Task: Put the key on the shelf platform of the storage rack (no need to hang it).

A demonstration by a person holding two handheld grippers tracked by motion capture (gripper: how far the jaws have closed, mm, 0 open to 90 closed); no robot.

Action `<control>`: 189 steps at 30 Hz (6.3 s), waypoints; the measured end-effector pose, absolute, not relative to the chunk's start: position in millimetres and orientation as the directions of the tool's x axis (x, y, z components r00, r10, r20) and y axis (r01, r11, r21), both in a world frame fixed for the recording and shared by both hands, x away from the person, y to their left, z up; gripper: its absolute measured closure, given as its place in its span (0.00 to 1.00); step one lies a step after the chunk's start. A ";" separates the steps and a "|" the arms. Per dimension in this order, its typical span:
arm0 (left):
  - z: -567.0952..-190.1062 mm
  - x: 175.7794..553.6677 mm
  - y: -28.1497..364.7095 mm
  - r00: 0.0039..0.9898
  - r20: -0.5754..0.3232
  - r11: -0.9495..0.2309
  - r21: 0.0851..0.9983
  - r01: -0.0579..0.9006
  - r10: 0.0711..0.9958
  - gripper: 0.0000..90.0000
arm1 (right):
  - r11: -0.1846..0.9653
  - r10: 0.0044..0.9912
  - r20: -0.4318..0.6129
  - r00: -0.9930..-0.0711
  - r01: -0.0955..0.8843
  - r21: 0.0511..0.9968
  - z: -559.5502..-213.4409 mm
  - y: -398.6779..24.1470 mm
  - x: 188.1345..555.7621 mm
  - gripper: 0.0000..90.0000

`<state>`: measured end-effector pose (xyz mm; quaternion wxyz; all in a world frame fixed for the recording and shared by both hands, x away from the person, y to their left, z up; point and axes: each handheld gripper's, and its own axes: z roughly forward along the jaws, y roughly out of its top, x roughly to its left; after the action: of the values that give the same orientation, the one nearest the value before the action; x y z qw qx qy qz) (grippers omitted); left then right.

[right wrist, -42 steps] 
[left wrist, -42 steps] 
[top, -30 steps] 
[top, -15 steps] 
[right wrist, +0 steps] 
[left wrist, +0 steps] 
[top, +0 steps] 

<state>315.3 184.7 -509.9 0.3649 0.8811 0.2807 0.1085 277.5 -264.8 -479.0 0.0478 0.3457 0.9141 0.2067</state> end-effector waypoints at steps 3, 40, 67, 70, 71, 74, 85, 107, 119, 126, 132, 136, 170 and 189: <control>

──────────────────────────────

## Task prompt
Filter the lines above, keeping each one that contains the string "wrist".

## Written solution
[right wrist, -42 steps] 
[left wrist, -42 steps] 
[right wrist, +0 steps] 
[left wrist, +0 steps] 

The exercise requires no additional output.